Give the number of lines in the records below that contain the word "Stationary", and nothing more.

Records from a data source
[Start of Attachment]

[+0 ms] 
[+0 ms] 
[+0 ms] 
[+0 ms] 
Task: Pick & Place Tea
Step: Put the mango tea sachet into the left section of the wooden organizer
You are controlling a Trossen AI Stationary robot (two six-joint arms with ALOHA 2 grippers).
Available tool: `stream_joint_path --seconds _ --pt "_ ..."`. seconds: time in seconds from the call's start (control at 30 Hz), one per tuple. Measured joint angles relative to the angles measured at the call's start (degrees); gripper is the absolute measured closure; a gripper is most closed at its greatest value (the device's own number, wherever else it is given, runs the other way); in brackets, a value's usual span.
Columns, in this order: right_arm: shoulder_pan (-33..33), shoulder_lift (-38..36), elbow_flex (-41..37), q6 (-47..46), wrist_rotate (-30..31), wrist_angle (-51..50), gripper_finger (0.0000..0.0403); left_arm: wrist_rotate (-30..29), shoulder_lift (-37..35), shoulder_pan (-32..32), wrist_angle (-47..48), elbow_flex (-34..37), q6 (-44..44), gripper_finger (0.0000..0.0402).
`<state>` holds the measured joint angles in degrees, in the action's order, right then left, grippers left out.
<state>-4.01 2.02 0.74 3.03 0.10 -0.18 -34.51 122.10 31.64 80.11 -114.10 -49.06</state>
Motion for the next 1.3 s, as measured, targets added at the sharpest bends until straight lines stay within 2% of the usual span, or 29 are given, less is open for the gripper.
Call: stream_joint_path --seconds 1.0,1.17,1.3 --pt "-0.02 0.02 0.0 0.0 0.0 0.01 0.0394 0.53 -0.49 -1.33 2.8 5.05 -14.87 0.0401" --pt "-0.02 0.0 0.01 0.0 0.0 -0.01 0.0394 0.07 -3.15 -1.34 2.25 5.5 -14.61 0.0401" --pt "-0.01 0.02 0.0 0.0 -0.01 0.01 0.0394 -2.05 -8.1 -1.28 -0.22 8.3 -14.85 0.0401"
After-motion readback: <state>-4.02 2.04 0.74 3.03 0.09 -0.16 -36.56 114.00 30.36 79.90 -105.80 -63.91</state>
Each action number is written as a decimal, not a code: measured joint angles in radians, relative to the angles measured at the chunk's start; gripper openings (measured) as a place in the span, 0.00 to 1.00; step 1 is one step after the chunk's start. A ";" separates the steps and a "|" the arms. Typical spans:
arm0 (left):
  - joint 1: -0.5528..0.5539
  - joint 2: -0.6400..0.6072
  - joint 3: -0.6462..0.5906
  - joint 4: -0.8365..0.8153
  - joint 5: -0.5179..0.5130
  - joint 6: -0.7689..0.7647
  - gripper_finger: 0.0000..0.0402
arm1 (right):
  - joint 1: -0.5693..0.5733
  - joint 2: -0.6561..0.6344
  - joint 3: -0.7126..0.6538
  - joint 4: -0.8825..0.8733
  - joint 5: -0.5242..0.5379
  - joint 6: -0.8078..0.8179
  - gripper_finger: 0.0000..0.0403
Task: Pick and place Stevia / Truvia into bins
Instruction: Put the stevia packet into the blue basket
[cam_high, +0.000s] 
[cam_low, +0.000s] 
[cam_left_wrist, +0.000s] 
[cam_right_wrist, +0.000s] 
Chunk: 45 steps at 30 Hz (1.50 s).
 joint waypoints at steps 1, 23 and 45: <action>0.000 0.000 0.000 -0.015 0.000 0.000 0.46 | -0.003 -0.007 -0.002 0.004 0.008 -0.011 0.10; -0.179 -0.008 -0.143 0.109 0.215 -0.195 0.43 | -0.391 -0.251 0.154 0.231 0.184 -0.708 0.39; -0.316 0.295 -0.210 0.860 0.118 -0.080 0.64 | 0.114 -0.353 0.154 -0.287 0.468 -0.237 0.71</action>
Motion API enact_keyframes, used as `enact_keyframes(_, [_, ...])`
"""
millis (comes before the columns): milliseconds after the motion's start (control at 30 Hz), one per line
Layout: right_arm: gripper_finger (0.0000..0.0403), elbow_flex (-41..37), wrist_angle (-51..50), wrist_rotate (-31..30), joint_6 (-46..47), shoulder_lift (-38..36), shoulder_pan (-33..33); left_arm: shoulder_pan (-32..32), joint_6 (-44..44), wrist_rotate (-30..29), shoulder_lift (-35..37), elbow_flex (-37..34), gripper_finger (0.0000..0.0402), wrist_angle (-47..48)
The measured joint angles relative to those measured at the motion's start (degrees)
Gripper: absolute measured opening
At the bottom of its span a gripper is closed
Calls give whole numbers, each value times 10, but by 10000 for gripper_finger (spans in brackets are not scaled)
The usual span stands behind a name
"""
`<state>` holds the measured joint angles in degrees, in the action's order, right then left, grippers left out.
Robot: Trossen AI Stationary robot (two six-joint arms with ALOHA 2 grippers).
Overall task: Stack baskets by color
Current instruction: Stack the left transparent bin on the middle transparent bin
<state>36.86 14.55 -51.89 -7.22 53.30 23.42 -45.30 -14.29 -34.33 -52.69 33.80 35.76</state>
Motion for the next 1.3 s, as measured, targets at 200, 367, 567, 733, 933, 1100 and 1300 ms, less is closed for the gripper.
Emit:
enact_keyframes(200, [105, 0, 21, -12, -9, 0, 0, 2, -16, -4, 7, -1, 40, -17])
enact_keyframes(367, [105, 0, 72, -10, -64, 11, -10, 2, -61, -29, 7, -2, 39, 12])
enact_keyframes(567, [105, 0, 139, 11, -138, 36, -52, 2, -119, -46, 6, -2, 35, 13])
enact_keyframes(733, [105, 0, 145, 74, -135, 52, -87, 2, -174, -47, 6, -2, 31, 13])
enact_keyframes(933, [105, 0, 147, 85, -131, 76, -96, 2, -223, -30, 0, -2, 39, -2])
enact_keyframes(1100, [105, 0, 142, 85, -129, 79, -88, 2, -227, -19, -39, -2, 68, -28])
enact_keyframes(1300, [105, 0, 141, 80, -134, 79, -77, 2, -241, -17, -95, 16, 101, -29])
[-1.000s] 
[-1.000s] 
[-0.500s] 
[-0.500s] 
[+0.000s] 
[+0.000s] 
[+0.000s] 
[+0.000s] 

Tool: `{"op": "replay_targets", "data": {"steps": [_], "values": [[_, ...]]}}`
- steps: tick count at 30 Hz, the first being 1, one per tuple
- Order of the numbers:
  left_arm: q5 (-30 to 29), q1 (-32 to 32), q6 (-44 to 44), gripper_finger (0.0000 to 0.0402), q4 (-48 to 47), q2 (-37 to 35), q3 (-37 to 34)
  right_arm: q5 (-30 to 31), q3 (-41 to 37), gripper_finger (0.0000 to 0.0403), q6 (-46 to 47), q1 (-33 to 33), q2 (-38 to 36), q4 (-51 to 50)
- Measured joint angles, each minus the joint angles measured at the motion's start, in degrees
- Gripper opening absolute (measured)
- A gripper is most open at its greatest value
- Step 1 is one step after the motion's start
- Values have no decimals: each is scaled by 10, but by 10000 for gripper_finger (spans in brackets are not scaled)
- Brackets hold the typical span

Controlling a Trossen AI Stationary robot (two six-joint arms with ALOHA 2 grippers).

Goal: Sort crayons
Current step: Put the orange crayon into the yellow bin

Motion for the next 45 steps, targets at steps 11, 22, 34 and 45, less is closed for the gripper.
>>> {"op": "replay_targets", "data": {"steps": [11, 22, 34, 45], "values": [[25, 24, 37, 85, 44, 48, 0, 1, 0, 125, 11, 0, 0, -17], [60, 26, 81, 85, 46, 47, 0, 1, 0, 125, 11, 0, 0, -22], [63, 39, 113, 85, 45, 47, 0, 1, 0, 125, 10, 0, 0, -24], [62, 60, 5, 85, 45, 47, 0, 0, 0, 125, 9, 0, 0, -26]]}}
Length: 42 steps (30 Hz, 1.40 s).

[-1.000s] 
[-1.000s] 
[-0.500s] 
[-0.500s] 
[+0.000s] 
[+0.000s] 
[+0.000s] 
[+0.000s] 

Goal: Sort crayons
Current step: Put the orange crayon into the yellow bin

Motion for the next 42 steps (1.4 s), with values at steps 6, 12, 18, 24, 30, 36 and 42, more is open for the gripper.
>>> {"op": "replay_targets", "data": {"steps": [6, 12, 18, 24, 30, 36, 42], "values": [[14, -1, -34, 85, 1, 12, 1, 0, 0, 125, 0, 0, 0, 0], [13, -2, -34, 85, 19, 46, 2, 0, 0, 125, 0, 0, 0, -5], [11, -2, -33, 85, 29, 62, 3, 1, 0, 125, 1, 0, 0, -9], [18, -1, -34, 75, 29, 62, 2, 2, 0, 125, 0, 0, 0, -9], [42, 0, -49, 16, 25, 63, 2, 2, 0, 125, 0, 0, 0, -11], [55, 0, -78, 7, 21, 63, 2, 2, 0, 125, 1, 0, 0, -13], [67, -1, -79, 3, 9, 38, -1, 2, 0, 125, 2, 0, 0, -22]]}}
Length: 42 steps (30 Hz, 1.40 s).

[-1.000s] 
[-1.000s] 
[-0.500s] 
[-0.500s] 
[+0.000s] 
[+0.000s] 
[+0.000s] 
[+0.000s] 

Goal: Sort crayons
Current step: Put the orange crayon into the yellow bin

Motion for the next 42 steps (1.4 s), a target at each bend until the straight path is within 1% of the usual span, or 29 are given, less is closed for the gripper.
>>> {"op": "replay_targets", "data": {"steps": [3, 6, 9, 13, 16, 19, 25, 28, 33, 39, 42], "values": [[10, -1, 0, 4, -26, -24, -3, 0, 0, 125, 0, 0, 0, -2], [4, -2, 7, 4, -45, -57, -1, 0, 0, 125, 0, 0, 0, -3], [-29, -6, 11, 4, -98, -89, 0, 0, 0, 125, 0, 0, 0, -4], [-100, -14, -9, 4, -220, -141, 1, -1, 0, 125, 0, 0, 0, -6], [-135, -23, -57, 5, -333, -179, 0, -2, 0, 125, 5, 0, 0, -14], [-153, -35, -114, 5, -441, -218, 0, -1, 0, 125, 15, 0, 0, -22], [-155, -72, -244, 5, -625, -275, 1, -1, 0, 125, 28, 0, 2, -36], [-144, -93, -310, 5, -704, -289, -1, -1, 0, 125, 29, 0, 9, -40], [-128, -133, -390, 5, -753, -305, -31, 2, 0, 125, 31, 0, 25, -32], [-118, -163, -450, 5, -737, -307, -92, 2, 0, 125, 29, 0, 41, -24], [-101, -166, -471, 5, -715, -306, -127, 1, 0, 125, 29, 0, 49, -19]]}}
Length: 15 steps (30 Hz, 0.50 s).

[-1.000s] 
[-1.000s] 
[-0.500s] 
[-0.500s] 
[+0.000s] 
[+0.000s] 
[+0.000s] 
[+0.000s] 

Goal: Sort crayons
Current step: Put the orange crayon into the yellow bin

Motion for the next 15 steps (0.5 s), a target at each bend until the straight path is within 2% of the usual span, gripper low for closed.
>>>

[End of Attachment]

PROBLEM SOLUTION: 3